Pour la plupart, les populations de chardonnerets sont considérées comme sédentaires, en particulier celles d’Europe qui ne sont sujettes qu’à de brefs et erratiques mouvements saisonniers plutôt qu’à une véritable migration.
Au contraire, les sous-espèces asiatiques et russes, peut-être à cause du climat hivernal rigoureux d’Asie Centrale, effectuent de véritables migrations qui les amènent à quitter complètement les quartiers d’été pour rejoindre des aires méridionales ou occidentales très éloignées.
Ce comportement a aussi déterminé la division de ce fringillidé en deux souches distinctes : carduelis, l’espèce européenne et caniceps, l’espèce asiatique, qui dans leur sein même ont donné lieu à un nombre incalculable de sous-espèces.

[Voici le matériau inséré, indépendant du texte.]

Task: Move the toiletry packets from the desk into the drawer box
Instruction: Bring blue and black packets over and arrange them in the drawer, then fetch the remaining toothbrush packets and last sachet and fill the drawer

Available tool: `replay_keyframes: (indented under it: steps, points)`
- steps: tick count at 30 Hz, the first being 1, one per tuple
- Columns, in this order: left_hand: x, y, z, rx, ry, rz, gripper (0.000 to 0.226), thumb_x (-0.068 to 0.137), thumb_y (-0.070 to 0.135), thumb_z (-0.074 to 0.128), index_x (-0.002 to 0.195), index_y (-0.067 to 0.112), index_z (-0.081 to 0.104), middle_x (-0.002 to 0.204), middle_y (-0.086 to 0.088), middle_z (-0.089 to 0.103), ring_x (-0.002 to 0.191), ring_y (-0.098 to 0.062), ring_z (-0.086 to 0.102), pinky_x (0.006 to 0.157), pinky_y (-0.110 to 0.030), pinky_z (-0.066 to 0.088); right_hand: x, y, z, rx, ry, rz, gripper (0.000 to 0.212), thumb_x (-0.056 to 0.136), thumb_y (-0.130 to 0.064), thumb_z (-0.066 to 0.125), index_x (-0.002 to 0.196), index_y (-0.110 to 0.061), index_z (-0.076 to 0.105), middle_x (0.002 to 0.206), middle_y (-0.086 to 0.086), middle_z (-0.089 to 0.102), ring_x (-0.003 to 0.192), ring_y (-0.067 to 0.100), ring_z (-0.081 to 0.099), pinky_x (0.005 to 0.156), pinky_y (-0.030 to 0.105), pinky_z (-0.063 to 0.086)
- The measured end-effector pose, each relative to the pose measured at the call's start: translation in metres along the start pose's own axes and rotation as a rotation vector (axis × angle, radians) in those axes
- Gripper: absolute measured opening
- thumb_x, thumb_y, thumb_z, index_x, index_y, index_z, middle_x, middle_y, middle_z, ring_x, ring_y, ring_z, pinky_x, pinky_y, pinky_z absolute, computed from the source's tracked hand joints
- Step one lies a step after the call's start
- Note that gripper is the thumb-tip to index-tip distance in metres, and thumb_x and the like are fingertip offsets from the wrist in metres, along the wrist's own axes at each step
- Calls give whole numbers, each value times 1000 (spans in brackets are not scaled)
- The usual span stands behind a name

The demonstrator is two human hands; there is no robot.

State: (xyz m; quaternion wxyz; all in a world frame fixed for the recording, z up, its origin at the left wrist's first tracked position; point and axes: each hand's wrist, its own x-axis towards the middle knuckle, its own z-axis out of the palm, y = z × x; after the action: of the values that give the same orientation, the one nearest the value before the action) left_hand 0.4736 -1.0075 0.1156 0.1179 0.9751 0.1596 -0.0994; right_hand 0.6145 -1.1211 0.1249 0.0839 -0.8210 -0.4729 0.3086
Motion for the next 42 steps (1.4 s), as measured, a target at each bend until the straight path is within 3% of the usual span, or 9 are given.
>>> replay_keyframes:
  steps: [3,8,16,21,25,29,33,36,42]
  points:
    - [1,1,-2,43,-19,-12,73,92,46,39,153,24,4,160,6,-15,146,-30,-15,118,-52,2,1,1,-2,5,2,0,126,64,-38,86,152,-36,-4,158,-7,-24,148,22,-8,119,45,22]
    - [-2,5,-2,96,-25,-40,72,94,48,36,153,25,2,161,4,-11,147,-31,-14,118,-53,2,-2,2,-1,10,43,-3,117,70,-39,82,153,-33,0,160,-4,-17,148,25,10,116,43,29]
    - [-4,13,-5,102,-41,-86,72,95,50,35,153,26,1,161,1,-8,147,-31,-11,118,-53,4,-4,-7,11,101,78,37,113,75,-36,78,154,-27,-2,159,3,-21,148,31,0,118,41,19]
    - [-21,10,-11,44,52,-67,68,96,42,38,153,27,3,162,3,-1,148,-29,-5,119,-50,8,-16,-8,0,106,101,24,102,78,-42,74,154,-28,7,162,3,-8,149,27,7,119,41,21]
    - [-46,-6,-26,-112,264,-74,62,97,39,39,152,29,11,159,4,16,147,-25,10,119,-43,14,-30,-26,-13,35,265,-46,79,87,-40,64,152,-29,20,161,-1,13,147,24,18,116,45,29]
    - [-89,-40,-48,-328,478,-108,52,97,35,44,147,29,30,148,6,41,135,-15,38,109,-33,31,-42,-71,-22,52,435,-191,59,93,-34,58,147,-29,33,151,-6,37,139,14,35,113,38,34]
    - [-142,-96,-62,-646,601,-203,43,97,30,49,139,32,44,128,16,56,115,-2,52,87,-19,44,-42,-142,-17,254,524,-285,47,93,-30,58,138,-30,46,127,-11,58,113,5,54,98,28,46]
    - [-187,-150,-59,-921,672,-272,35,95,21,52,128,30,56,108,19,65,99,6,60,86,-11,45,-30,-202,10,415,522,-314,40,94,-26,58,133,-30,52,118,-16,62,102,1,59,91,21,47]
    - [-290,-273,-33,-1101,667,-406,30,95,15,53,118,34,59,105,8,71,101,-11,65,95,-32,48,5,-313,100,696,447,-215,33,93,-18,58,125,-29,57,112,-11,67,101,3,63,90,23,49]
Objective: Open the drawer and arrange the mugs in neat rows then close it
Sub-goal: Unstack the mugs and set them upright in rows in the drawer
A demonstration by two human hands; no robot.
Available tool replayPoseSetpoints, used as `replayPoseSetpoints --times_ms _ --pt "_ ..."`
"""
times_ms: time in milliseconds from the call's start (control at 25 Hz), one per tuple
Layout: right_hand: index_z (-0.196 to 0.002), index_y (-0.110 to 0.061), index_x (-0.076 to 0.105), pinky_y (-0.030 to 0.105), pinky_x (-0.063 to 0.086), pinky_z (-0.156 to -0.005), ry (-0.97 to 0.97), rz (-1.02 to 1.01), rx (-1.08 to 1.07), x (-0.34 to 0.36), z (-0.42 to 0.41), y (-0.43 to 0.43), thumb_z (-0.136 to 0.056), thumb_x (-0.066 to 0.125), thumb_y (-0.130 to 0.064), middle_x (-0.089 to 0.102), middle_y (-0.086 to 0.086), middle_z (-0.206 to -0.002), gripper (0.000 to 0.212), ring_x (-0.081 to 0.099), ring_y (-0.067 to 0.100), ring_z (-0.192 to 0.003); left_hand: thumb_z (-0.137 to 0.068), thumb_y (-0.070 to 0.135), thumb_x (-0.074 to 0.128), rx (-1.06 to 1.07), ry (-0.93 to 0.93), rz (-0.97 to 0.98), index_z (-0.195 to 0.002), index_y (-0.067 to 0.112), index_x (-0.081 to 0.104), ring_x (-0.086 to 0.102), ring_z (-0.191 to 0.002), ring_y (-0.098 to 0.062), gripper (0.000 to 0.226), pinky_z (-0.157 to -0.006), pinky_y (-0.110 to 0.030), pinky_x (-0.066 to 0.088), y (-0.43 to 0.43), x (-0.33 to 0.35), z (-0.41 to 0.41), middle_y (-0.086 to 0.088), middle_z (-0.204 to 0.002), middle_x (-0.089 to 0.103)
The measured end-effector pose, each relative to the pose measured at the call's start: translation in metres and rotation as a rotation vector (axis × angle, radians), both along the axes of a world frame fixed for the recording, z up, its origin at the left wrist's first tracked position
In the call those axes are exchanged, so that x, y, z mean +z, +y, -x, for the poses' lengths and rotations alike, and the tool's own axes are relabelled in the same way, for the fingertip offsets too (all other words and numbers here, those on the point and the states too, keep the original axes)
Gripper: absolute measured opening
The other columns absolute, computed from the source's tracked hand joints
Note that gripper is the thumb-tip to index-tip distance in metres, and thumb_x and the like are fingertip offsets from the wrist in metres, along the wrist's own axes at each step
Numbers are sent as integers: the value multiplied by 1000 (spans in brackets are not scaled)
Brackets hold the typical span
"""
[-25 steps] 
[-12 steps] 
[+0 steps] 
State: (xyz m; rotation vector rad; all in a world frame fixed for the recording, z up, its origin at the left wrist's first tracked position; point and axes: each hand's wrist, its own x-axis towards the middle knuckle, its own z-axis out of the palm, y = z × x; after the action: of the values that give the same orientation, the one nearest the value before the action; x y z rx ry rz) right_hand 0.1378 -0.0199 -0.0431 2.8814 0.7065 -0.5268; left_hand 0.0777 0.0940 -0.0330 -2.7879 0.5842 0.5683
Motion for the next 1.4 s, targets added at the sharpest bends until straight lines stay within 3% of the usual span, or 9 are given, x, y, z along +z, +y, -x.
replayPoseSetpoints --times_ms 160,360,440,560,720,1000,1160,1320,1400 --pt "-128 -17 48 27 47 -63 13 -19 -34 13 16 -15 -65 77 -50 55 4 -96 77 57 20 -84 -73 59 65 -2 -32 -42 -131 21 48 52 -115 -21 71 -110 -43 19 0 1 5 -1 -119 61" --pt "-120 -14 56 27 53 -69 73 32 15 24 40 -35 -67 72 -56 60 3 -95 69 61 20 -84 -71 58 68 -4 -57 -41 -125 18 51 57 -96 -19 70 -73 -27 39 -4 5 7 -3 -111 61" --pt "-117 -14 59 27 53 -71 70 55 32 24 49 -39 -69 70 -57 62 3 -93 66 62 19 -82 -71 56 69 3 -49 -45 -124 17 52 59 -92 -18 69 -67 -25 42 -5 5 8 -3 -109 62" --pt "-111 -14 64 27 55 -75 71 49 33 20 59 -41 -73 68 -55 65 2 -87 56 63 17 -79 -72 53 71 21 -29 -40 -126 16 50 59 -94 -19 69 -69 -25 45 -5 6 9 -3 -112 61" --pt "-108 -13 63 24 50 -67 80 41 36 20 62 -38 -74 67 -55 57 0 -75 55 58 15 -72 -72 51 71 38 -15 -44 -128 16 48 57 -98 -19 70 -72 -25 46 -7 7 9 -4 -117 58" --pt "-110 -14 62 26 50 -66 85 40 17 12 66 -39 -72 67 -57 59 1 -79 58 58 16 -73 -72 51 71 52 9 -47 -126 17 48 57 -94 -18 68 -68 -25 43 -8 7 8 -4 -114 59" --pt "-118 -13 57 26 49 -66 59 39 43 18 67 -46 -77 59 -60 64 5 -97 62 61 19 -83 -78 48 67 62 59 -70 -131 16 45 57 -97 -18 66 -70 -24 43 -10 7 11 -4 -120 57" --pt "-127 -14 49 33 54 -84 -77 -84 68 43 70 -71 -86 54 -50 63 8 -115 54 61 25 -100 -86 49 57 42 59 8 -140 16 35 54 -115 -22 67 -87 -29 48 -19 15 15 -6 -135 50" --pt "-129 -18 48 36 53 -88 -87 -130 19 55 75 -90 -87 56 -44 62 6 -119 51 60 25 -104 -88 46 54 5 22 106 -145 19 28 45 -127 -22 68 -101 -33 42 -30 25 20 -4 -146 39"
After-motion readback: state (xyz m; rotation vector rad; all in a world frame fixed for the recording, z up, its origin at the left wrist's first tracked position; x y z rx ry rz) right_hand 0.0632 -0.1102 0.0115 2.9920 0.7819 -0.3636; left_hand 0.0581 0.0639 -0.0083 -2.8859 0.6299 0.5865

L’habitat du Chardonneret élégant est large et très varié. Cet oiseau est présent dans un grand nombre de milieux, parfois très différents les uns des autres. Il peut s’agir d’un milieu totalement dépouillé et aride avec une végétation basse non cultivée, comprenant des espèces herbacées qui produisent une infinité de petites graines ou encore une campagne cultivée même de manière intensive, y compris en monoculture, mais offrant des coins et des lisières où poussent des plantes herbacées ou encore il peut s’agir de bois entrecoupés de prairies, de talus de routes, de jardins et parcs publics, de vignes et vergers.
Il est présent pratiquement partout du niveau de la mer jusqu’à une altitude d’environ 1 200/1 500 m et du maquis méditerranéen aux landes d’Europe du Nord.
Il est pour lui essentiel qu’il y ait aux alentours un point d’eau, auquel il ne manquera pas de rendre visite plusieurs fois par jour.
Morpho-physiologie
La livrée du Chardonneret élégant est une véritable palette de couleurs ! Sa face est rouge écarlate, avec une bande très blanche sur le menton et la gorge, à la façon d’un bavoir, remontant jusqu’à la nuque. La tête et la nuque sont toutes deux d’un noir très foncé velouté.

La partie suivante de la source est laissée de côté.